Top of Supplied material

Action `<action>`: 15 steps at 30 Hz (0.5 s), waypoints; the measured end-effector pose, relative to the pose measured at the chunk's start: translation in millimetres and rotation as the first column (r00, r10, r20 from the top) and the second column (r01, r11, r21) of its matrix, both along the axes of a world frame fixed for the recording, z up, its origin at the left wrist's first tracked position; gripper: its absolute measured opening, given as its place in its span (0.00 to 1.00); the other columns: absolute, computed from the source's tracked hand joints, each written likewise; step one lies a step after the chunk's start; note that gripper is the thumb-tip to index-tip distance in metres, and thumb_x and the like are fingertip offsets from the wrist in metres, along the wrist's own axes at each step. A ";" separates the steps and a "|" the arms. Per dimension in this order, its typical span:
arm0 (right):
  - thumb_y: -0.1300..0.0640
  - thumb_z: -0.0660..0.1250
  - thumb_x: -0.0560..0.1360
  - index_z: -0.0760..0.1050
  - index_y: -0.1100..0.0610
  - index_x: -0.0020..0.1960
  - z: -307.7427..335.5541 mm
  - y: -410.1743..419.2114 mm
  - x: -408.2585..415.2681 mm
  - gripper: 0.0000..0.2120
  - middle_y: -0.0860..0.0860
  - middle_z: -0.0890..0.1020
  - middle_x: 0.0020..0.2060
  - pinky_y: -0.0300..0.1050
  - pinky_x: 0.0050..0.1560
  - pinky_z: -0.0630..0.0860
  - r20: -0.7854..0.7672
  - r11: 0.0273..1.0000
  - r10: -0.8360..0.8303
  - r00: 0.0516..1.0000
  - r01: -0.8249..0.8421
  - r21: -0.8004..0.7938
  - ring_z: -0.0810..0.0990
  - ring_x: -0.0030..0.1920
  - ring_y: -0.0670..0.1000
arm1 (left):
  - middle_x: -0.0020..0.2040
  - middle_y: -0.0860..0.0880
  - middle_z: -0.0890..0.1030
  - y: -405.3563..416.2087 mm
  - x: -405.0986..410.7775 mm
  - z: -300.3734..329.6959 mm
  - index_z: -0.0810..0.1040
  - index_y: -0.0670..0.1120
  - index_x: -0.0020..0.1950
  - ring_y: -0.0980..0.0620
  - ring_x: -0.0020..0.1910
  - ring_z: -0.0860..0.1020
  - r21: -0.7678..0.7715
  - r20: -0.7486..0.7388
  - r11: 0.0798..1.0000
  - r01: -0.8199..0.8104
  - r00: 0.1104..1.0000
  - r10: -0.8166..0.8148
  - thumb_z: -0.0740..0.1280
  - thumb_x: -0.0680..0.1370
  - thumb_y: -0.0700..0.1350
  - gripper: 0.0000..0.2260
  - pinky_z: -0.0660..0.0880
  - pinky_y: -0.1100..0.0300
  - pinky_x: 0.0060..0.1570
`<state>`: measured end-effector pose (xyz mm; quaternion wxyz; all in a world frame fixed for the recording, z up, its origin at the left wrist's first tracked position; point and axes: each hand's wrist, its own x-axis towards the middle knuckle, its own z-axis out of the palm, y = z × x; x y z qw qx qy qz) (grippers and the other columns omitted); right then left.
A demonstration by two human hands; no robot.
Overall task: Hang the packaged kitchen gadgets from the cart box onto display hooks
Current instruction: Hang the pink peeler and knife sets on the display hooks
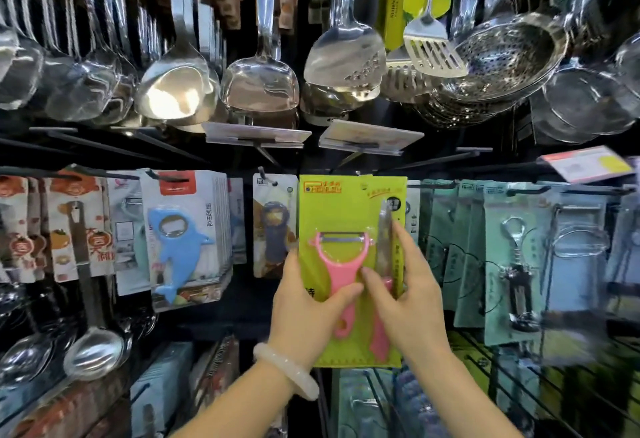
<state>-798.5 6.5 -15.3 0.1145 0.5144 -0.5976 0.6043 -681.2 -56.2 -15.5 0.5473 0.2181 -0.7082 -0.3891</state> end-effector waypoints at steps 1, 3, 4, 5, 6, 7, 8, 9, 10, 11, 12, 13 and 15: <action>0.56 0.69 0.73 0.55 0.38 0.70 4.3 0.9 -3.3 0.34 0.24 0.61 0.55 0.19 0.51 0.62 -0.013 1.000 -0.007 1.000 0.007 -0.009 0.62 0.54 0.19 | 0.52 0.67 0.72 2.3 -3.6 5.1 0.66 0.58 0.61 0.81 0.48 0.69 -0.002 -0.015 1.000 0.004 1.000 -0.004 0.77 0.66 0.45 0.29 0.66 0.84 0.44; 0.57 0.69 0.73 0.56 0.40 0.71 12.2 0.5 -8.2 0.34 0.26 0.62 0.54 0.18 0.51 0.61 -0.035 1.000 -0.013 0.999 0.013 -0.015 0.62 0.53 0.19 | 0.51 0.66 0.73 0.6 -9.8 11.1 0.68 0.55 0.63 0.77 0.47 0.71 -0.015 -0.037 1.000 0.006 0.999 -0.007 0.77 0.66 0.44 0.30 0.67 0.83 0.42; 0.57 0.69 0.73 0.55 0.39 0.71 15.5 -0.6 -10.1 0.34 0.27 0.63 0.54 0.20 0.52 0.62 -0.046 1.000 -0.015 0.999 0.015 -0.009 0.63 0.53 0.20 | 0.52 0.65 0.74 -0.9 -11.3 13.6 0.68 0.53 0.64 0.73 0.49 0.72 -0.018 -0.035 1.000 0.003 0.999 -0.003 0.77 0.65 0.45 0.30 0.68 0.80 0.43; 0.56 0.69 0.73 0.55 0.39 0.71 18.6 -1.9 -10.7 0.34 0.28 0.64 0.55 0.22 0.54 0.61 -0.056 1.000 -0.015 0.998 0.015 -0.006 0.63 0.53 0.20 | 0.53 0.63 0.75 -1.7 -12.1 15.9 0.69 0.52 0.64 0.69 0.51 0.73 -0.018 -0.033 1.000 0.004 0.999 -0.004 0.77 0.65 0.46 0.30 0.69 0.77 0.44; 0.56 0.69 0.74 0.55 0.38 0.71 20.5 -3.3 -11.1 0.34 0.29 0.64 0.57 0.24 0.57 0.59 -0.060 1.000 -0.016 0.998 0.015 -0.005 0.62 0.54 0.21 | 0.54 0.60 0.76 -3.4 -13.1 16.9 0.69 0.52 0.64 0.64 0.53 0.74 -0.011 -0.034 1.000 0.001 0.999 -0.002 0.77 0.65 0.46 0.30 0.69 0.75 0.45; 0.56 0.69 0.74 0.55 0.38 0.71 22.2 -4.3 -10.9 0.34 0.30 0.64 0.58 0.25 0.60 0.58 -0.061 1.000 -0.012 0.998 0.012 -0.001 0.61 0.54 0.21 | 0.55 0.59 0.77 -4.9 -13.7 17.3 0.69 0.51 0.65 0.61 0.54 0.75 -0.010 -0.039 1.000 -0.002 0.999 0.002 0.77 0.65 0.47 0.31 0.69 0.73 0.46; 0.56 0.69 0.74 0.55 0.39 0.71 23.5 -4.9 -10.3 0.33 0.31 0.64 0.57 0.22 0.58 0.58 -0.063 1.000 -0.008 0.998 0.008 0.005 0.62 0.53 0.20 | 0.56 0.58 0.77 -7.0 -14.0 16.8 0.69 0.51 0.66 0.60 0.55 0.75 -0.009 -0.046 1.000 -0.007 0.999 0.007 0.77 0.65 0.47 0.31 0.69 0.73 0.47; 0.56 0.68 0.74 0.56 0.40 0.72 24.7 -5.3 -9.4 0.33 0.31 0.64 0.56 0.18 0.55 0.58 -0.069 1.000 -0.003 0.998 0.004 0.014 0.64 0.53 0.21 | 0.56 0.58 0.77 -8.6 -13.7 16.1 0.69 0.52 0.66 0.60 0.55 0.75 -0.011 -0.052 1.000 -0.010 0.999 0.010 0.77 0.65 0.47 0.32 0.69 0.73 0.47; 0.56 0.68 0.74 0.56 0.41 0.72 24.9 -5.3 -8.8 0.33 0.31 0.64 0.55 0.17 0.51 0.58 -0.077 1.000 -0.001 0.997 0.002 0.020 0.66 0.55 0.25 | 0.56 0.58 0.77 -9.6 -13.4 15.4 0.68 0.52 0.66 0.61 0.56 0.75 -0.007 -0.056 1.000 -0.010 0.998 0.010 0.77 0.65 0.47 0.32 0.70 0.73 0.48; 0.55 0.68 0.74 0.55 0.40 0.72 24.6 -5.6 -8.3 0.33 0.33 0.65 0.55 0.17 0.51 0.59 -0.086 1.000 -0.001 0.996 0.003 0.023 0.66 0.57 0.30 | 0.57 0.58 0.77 -9.8 -12.9 14.6 0.68 0.52 0.66 0.60 0.57 0.75 -0.004 -0.059 1.000 -0.008 0.998 0.008 0.77 0.65 0.47 0.32 0.70 0.73 0.49; 0.55 0.68 0.74 0.54 0.39 0.71 23.9 -5.9 -8.0 0.34 0.34 0.66 0.56 0.20 0.53 0.60 -0.095 1.000 -0.003 0.996 0.005 0.023 0.67 0.57 0.30 | 0.58 0.57 0.77 -10.4 -12.6 13.3 0.68 0.52 0.67 0.60 0.57 0.75 0.003 -0.063 1.000 -0.006 0.998 0.006 0.77 0.65 0.47 0.33 0.71 0.73 0.50; 0.55 0.68 0.74 0.53 0.37 0.70 23.1 -6.5 -7.6 0.34 0.35 0.66 0.58 0.23 0.57 0.59 -0.100 1.000 -0.005 0.995 0.007 0.021 0.67 0.56 0.27 | 0.58 0.57 0.77 -11.2 -12.6 12.3 0.67 0.51 0.67 0.59 0.58 0.75 0.008 -0.061 1.000 -0.006 0.998 0.006 0.77 0.65 0.46 0.34 0.71 0.71 0.53; 0.54 0.68 0.74 0.53 0.37 0.70 21.2 -8.6 -8.1 0.34 0.37 0.67 0.60 0.24 0.59 0.58 -0.104 1.000 -0.012 0.994 0.013 0.018 0.63 0.55 0.23 | 0.60 0.55 0.77 -12.3 -12.3 11.2 0.66 0.51 0.69 0.56 0.60 0.75 0.024 -0.057 1.000 -0.001 0.998 0.003 0.77 0.65 0.47 0.35 0.72 0.62 0.59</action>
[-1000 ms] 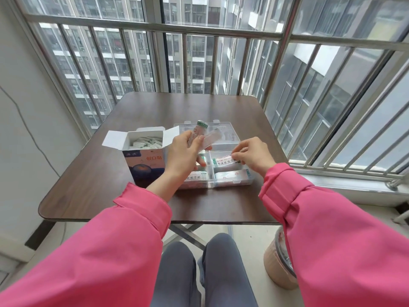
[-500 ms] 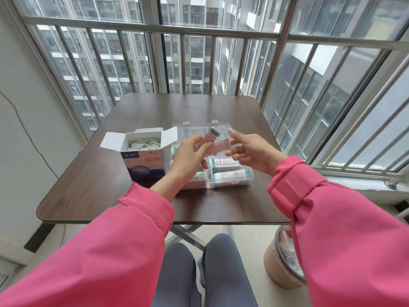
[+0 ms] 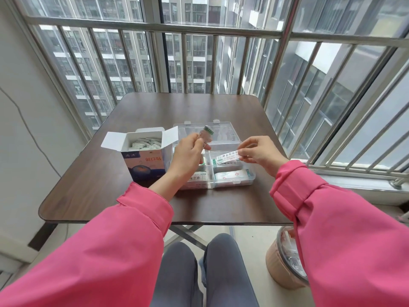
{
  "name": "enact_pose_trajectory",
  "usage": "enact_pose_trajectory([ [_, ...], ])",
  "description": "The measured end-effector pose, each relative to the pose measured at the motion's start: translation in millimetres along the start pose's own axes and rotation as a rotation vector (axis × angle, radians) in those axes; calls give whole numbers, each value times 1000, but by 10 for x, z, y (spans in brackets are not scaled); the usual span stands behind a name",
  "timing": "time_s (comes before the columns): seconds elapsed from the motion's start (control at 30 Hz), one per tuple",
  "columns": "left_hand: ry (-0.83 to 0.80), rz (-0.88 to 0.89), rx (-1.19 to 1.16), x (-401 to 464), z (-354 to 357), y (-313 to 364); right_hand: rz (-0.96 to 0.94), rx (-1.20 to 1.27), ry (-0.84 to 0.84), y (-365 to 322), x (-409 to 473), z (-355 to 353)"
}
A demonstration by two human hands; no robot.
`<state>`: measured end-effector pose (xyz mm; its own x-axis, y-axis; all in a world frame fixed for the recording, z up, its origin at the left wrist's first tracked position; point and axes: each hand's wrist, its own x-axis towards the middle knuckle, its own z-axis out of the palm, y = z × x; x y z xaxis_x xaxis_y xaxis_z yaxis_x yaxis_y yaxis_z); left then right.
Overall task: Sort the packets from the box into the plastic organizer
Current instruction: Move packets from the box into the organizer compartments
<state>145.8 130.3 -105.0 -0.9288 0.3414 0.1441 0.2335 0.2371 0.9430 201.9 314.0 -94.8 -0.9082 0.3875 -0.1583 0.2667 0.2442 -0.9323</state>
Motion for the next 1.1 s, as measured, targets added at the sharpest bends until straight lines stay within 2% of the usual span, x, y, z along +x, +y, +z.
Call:
enact_pose_trajectory([
  [0.23, -57, 6, -57, -68, -19, 33, -189, -527, 36, 19, 18, 151],
  [0.4, -93, 9, -76, -94, -11, 72, -301, -805, 72, 43, 24, 207],
  [0.47, -94, 1, -92, -103, -20, 77, -358, -691, 114, -29, -11, 193],
  [0.57, -101, -3, -112, -107, -23, 89, -285, -117, -25, -166, -107, 179],
  [0.63, -150, -8, -90, -112, 9, 103, -270, 38, -99, -202, -159, 183],
  [0.7, -154, 2, -25, -100, 59, 103, -279, 48, -86, -203, -161, 191],
  [0.77, -26, 16, 56, -65, 79, 73, -240, 44, -2, -179, -124, 183],
  [0.83, 92, 0, 24, -32, 53, 70, -194, -38, 100, -121, -59, 149],
  [0.97, 69, -24, -70, -23, 22, 109, -148, -277, 199, 35, 18, 125],
  [1.1, 23, 0, -46, -39, 43, 126, -153, -432, 185, 60, -5, 146],
])
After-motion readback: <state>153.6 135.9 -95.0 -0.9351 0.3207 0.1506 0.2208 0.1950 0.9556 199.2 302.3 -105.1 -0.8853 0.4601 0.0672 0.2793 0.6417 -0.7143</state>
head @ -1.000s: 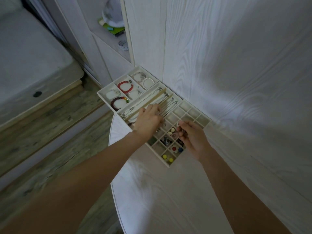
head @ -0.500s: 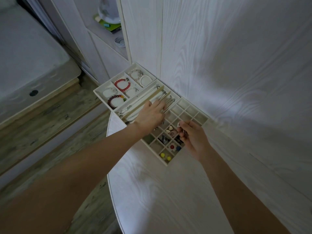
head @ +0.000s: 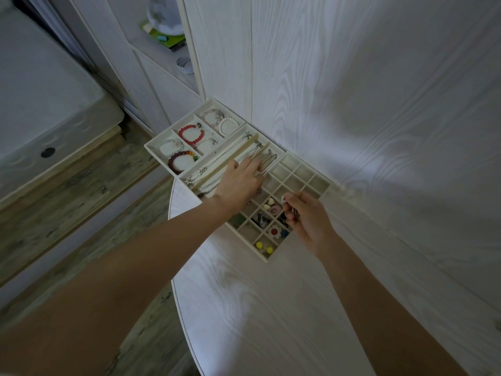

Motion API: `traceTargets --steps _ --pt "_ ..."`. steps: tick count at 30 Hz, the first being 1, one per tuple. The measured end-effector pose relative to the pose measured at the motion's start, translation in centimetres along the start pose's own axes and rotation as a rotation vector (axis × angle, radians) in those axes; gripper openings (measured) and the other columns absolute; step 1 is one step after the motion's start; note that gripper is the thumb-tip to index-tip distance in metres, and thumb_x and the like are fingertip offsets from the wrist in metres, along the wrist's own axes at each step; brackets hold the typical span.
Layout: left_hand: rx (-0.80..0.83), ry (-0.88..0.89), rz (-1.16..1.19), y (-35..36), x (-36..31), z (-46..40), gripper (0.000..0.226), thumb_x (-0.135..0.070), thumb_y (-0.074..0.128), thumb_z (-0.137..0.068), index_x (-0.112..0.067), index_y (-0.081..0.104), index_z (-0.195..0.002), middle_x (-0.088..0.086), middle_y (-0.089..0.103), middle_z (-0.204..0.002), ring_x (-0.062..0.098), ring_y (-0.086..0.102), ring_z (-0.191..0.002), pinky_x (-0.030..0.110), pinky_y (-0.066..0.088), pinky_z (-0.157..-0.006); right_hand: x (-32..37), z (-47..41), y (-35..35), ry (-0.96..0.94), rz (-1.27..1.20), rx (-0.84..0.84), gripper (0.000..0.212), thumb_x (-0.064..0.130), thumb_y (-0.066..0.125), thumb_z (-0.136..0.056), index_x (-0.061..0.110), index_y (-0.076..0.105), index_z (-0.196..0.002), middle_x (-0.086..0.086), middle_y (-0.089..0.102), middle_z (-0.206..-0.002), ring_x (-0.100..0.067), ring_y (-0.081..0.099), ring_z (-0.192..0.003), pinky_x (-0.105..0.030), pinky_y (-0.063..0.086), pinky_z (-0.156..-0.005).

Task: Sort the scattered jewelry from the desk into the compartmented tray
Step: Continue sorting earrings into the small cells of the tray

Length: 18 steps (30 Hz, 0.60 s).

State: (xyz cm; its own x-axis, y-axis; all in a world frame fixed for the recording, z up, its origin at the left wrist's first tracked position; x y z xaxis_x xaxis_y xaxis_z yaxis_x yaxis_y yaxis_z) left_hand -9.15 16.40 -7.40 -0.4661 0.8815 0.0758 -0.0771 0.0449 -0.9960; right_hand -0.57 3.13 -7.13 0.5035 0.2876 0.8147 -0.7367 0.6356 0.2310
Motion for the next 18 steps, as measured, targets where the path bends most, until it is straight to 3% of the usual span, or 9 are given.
traceTargets --steps 6,10,15,18 --pt "-0.023 -0.015 0.036 0.0 0.0 0.1 0.021 -0.025 0.055 -0.090 -0.019 0.062 -0.109 0.003 0.038 -0.133 0.019 0.035 -0.123 0.036 0.030 -0.097 -0.1 -0.2 -0.4 0.008 0.021 -0.024 0.014 0.008 0.053 -0.093 0.007 0.061 -0.082 0.002 0.058 -0.060 -0.007 0.043 -0.049 -0.015 0.038 -0.048" --pt "-0.131 -0.042 0.098 0.0 0.2 1.3 0.016 -0.016 0.069 -0.079 -0.019 0.068 -0.095 0.005 0.052 -0.119 0.021 0.048 -0.109 0.036 0.038 -0.086 -0.1 -0.5 0.0 0.017 0.101 -0.050 0.014 0.007 0.054 -0.092 0.007 0.064 -0.082 -0.001 0.063 -0.063 -0.008 0.045 -0.050 -0.020 0.038 -0.053" --pt "-0.238 -0.017 0.117 -0.5 1.6 3.0 0.027 -0.012 0.086 -0.057 -0.019 0.072 -0.079 0.005 0.061 -0.103 0.021 0.056 -0.093 0.033 0.045 -0.071 -0.2 -2.1 1.3 -0.074 0.408 -0.173 0.015 0.014 0.066 -0.085 0.017 0.065 -0.070 0.001 0.061 -0.068 -0.012 0.056 -0.063 -0.026 0.046 -0.066" --pt "-0.253 -0.001 0.113 -0.5 2.8 3.8 0.030 -0.011 0.088 -0.054 -0.023 0.075 -0.079 0.003 0.062 -0.109 0.016 0.043 -0.098 0.032 0.044 -0.069 -0.3 -3.2 2.6 -0.192 0.600 -0.208 0.009 0.018 0.068 -0.084 0.013 0.072 -0.078 0.003 0.064 -0.071 -0.009 0.057 -0.064 -0.020 0.044 -0.066"
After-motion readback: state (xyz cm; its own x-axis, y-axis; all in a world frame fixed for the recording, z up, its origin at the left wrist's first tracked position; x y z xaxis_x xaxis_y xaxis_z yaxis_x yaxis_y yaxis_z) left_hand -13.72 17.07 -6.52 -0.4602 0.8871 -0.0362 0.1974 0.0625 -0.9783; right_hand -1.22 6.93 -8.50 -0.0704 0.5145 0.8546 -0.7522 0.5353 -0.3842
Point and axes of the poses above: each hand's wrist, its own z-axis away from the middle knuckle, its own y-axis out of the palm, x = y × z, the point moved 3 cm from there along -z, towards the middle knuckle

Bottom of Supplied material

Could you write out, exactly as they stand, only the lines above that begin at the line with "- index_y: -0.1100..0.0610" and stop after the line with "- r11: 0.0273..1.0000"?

  - index_y: -0.1100..0.0610
  - index_x: -0.0020..0.1960
  - z: -307.7427..335.5541 mm
  - y: -410.1743..419.2114 mm
  - x: -408.2585..415.2681 mm
  - gripper: 0.0000..0.2120
  - middle_y: -0.0860..0.0860
  - middle_z: -0.0890..0.1020
  - middle_x: 0.0020..0.2060
  - pinky_y: -0.0300..0.1050
  - pinky_x: 0.0050..0.1560
  - pinky_z: -0.0630..0.0860
  - r20: -0.7854..0.7672
  - r11: 0.0273..1.0000

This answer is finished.